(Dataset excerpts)
--- START ---

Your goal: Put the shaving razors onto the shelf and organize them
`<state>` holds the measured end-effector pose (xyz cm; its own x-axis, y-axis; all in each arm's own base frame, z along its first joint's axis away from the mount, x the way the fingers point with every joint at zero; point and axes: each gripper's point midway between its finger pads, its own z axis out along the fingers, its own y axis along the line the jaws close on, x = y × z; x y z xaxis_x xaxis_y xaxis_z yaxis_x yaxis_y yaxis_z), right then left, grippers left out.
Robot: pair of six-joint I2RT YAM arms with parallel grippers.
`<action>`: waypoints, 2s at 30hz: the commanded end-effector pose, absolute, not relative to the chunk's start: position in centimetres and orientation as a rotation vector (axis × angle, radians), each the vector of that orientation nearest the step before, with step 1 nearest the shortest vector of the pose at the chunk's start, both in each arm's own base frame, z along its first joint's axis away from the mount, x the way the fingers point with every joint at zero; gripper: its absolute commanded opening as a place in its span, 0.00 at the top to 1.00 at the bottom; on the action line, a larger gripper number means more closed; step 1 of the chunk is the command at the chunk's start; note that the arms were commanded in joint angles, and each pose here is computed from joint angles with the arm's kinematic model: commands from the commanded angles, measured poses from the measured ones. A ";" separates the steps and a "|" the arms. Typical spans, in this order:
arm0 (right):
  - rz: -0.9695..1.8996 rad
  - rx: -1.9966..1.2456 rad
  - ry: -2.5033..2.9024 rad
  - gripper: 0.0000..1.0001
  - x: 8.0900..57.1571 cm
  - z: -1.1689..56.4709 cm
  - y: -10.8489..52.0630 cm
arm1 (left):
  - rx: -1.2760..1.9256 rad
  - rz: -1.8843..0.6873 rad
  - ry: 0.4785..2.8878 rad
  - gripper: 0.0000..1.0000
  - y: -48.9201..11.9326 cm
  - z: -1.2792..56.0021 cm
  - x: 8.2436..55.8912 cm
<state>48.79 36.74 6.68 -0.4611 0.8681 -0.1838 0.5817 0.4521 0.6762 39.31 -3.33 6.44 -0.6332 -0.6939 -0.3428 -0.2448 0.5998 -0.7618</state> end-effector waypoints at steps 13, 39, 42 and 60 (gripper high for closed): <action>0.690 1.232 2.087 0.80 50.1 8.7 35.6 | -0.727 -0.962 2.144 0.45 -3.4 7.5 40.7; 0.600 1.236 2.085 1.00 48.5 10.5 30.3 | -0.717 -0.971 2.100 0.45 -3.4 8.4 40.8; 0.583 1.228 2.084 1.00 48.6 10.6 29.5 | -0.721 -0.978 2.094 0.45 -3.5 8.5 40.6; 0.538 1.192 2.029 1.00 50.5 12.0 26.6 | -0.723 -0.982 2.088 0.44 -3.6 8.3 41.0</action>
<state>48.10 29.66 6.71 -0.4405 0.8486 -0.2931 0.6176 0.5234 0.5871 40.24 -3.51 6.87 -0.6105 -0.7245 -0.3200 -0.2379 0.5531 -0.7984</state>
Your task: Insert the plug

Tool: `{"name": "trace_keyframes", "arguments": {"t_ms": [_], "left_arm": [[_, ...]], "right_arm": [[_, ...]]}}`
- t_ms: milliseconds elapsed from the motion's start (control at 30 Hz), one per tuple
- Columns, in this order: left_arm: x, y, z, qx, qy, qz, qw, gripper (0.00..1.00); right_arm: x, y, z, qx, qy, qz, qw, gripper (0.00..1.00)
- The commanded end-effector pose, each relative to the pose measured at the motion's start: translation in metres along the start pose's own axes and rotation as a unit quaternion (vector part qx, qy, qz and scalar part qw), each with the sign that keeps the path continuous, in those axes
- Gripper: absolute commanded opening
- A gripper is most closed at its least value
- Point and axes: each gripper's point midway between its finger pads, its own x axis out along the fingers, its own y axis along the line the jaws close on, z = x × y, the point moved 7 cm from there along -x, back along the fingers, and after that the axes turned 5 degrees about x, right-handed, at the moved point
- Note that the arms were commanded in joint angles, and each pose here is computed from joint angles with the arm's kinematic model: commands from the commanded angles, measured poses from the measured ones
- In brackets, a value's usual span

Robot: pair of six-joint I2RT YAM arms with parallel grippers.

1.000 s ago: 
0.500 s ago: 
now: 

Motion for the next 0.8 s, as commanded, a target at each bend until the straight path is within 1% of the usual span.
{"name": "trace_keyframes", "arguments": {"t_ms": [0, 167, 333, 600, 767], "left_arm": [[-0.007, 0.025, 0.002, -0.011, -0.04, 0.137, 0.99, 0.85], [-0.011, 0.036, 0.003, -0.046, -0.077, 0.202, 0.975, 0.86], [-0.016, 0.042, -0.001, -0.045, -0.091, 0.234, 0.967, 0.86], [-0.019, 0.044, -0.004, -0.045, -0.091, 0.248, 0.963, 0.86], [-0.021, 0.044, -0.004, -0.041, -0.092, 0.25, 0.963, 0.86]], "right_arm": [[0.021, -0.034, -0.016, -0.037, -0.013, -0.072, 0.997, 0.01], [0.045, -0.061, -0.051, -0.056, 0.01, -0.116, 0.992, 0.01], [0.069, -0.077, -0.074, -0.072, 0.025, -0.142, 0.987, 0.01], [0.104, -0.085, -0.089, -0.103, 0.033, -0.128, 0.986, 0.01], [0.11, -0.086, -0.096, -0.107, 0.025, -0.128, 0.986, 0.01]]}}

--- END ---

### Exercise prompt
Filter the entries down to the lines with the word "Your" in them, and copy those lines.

### Written response
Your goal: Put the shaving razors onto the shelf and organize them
Your task: Insert the plug

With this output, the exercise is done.